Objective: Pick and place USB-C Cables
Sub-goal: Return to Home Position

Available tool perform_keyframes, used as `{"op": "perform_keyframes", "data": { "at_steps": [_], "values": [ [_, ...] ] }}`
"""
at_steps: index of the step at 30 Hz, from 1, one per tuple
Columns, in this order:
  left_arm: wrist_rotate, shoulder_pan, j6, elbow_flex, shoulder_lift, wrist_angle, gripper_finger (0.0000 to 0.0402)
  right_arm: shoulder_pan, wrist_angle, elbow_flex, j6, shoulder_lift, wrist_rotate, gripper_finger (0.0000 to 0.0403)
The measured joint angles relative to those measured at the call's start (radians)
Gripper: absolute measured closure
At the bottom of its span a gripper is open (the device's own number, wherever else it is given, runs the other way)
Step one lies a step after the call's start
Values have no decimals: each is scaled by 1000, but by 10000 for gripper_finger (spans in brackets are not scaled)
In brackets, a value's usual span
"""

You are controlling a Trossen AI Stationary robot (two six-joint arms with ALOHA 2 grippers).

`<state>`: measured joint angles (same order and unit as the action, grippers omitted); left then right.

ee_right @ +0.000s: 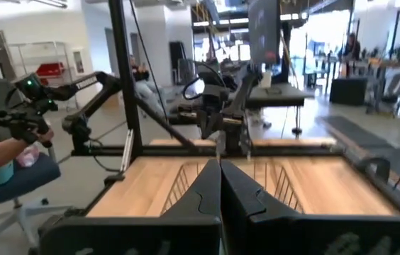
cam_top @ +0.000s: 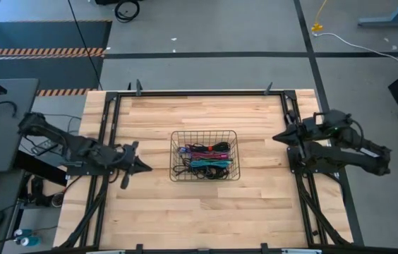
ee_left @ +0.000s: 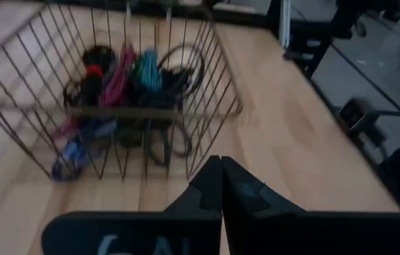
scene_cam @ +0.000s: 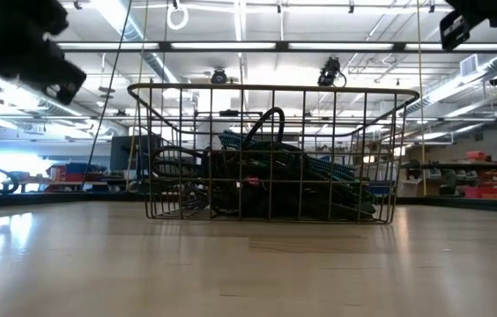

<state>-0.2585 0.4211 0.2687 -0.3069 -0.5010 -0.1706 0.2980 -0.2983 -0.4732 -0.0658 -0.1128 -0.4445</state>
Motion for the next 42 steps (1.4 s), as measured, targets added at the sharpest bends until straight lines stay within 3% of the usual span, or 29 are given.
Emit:
{"op": "perform_keyframes", "data": {
  "at_steps": [6, 11, 16, 22, 25, 34, 42],
  "values": [
    [2, -15, -119, 183, 6, 292, 401, -39, 16, 66, -11, 22, 27, 403],
    [16, -116, -244, 191, 6, 321, 401, -71, 82, 130, 60, 21, 60, 403],
    [230, -319, -402, 114, 5, 279, 401, -87, 170, 195, 139, 19, 60, 403],
    [423, -560, -407, 59, 5, 166, 401, -88, 123, 209, 116, 20, 107, 403],
    [539, -614, -396, 70, 5, 171, 401, -104, 97, 241, 85, 20, 133, 403],
    [442, -630, -438, 151, 4, 222, 401, -223, 167, 377, 106, 19, 300, 403],
    [412, -630, -432, 254, 3, 329, 401, -289, 230, 425, 136, 20, 320, 403]
  ]
}}
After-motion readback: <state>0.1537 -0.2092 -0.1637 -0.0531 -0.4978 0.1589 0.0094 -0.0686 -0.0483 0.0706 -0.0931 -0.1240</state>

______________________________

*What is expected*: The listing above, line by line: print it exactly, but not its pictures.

*Response*:
Objective: Pick and place USB-C Cables
Sub-goal: Return to Home Position

Available tool perform_keyframes, used as `{"op": "perform_keyframes", "data": { "at_steps": [_], "values": [ [_, ...] ] }}`
"""
at_steps: index of the step at 30 Hz, from 1, one per tuple
Columns, in this order:
  left_arm: wrist_rotate, shoulder_pan, j6, elbow_flex, shoulder_lift, wrist_angle, gripper_finger (0.0000 to 0.0402)
  right_arm: shoulder_pan, wrist_angle, elbow_flex, j6, shoulder_lift, wrist_rotate, gripper_finger (0.0000 to 0.0403)
The measured joint angles relative to those measured at the call's start (radians)
Gripper: absolute measured closure
At the bottom of its span a gripper is open (the device's own number, wherever else it is given, runs the other way)
Step one lies a step after the call's start
Values have no decimals: each is scaled by 1000, but by 10000 for gripper_finger (spans in brackets are not scaled)
In brackets, a value's usual span
"""

You are controlling a Trossen AI Stationary robot (two six-joint arms with ALOHA 2 grippers).

`<state>`: measured joint angles (same order and unit as the action, grippers omitted); left then right.

ee_right @ +0.000s: 
cam_top @ +0.000s: 
ee_left @ +0.000s: 
scene_cam @ +0.000s: 

<state>-0.2585 0.4211 0.2687 -0.3069 -0.5010 -0.1706 0.2980 -0.2983 -0.4732 -0.0658 -0.1128 -0.4445</state>
Motion for the next 42 steps (1.4 s), as measured, targets added at the sharpest bends until straight lines stay within 3% of the usual span, or 29 are given.
Emit:
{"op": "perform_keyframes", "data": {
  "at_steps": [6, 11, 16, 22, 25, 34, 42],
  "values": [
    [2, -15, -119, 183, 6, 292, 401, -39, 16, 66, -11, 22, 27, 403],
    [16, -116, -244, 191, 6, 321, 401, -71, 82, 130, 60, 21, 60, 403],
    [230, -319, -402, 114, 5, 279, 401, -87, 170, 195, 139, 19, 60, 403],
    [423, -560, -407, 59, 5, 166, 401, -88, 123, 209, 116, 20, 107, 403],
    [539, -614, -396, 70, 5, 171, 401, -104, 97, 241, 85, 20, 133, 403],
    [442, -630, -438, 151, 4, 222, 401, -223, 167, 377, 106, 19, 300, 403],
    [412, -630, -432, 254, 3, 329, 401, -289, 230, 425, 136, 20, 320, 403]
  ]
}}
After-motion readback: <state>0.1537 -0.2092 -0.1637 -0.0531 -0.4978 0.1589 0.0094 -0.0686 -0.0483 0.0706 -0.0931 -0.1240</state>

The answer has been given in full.